Севка только отмахивался.

Семёнов кивнул Мокашову:

– Привет, колобок.

– Почему колобок?

– Ото всех ушёл: и от бабушки, и от дедушки…

– Так все ушли.

– Попал всё-таки в аллею?

– Куда?

– В аллею храбрецов?

– Нет, – заулыбался Мокашов, – струсил.

– А Леночку, знаешь, отчего дёргало? Статическое электричество. Кресло было изолированно.

– Где она?

– Характер подвёл. Теперь она Игунина и пилит мужа, чтобы скорее полетел.

– Поспешишь и вылетишь.

– Именно. Не кандидат?

– Поперёд шефа не могу. Вот сегодня защитится шеф и…

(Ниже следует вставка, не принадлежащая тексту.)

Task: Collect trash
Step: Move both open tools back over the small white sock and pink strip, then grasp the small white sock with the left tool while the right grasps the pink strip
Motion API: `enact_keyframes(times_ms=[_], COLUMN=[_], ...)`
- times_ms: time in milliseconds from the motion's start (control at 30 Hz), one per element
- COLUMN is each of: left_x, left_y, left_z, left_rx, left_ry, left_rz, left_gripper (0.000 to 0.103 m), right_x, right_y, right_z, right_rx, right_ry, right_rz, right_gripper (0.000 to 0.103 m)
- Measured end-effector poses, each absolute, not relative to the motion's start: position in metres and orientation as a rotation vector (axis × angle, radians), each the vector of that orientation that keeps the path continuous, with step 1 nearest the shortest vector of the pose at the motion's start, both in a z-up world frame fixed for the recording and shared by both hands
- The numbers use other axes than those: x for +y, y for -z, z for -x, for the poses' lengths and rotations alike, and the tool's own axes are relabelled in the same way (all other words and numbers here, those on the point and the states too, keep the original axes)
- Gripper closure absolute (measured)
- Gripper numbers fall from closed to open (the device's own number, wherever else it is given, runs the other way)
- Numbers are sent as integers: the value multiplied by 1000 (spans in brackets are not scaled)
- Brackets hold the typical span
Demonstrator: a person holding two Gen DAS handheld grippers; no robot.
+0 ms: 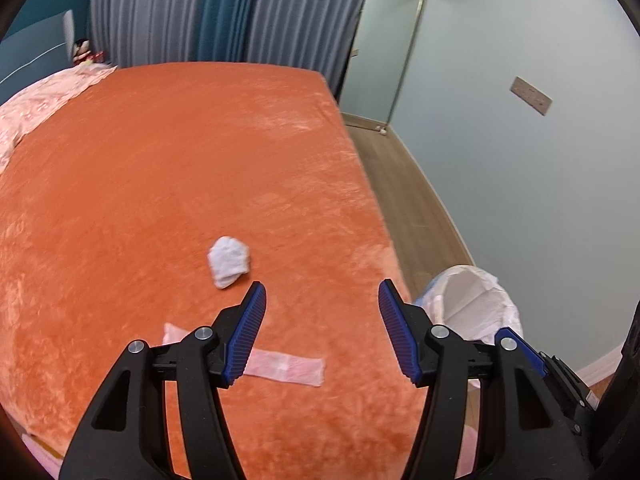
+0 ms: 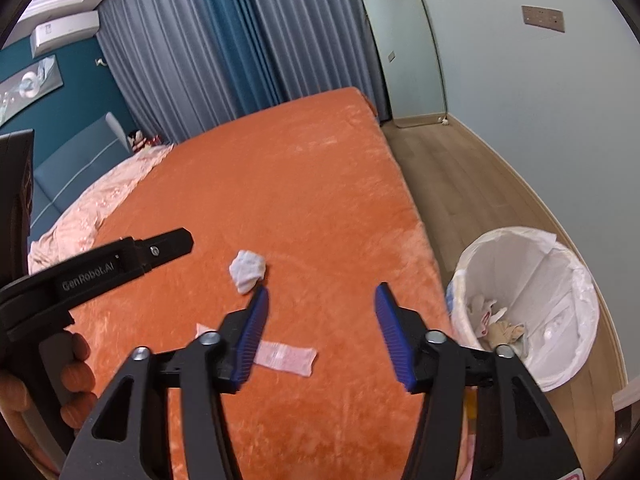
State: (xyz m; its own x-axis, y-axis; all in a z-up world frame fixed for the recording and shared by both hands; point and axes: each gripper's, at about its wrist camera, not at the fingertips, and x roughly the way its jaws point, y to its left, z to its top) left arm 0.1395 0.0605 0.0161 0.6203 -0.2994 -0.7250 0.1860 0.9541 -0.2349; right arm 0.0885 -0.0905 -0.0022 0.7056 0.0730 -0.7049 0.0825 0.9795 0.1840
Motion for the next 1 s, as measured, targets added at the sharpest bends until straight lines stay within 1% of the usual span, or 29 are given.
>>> enact_keyframes(times_ms=[133,233,467,600,933,1000], left_x=[87,105,140,154,146,141], left_y=[0,14,52,76,115,124], left_z=[-140,-140,-151,-169,-233,-251], left_rx=[865,877,936,973,1023,1035], left_ry=[213,170,95,61,72,79], left_rz=[124,111,114,132,118,116], left_gripper=[37,33,30,25,21,21], right_x=[-68,-52,-27,-25,-32,-33], right_y=[31,58,117,141,184,191], right_z=[-94,-98,-110,-120,-157,-164], right_rx=[849,898,1011,1060,1152,1169], right_ry=[-14,-33,-56,-47,-29,-29], right_rz=[-179,-153,-139,-140,-173,-178], right_gripper=[43,42,42,42,42,44])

В стороне похаживал Игунин – будущий космонавт. Не летавший, но с повадками космонавта. По его сосредоточенности было видно – пригласили выступить.

Невмывако был здесь, улыбался всеми морщинками старческого рта.

– Значит, как у вас получилось, Борис Николаевич, ухожу, но с вашей женой. А наши-то – орлы. Звали «сапогами», а Семёнов теперь заправляет «Каскадом» и Игунин замом директора ИМБП.

Разговор был общим и с виду бессмысленным.

– Как оно теперь. Двадцать пятый отдел, как Солермская школа здоровья, непостижимый образец.

– Хотя многие в осадок выпали. Отстали, а красноградский поезд ушёл.

– Нет, – горячился Невмывако, – я нужен был. Минотавром при Борисе Викторовиче.

– Говорю, в осадок выпали. Вы прикинулись мёртвым, а Мокашов…

– Меня не устраивал красноградский поезд, и я сошёл.

– А «Узор» – такая идеальная схема. Потрясающие двигатели…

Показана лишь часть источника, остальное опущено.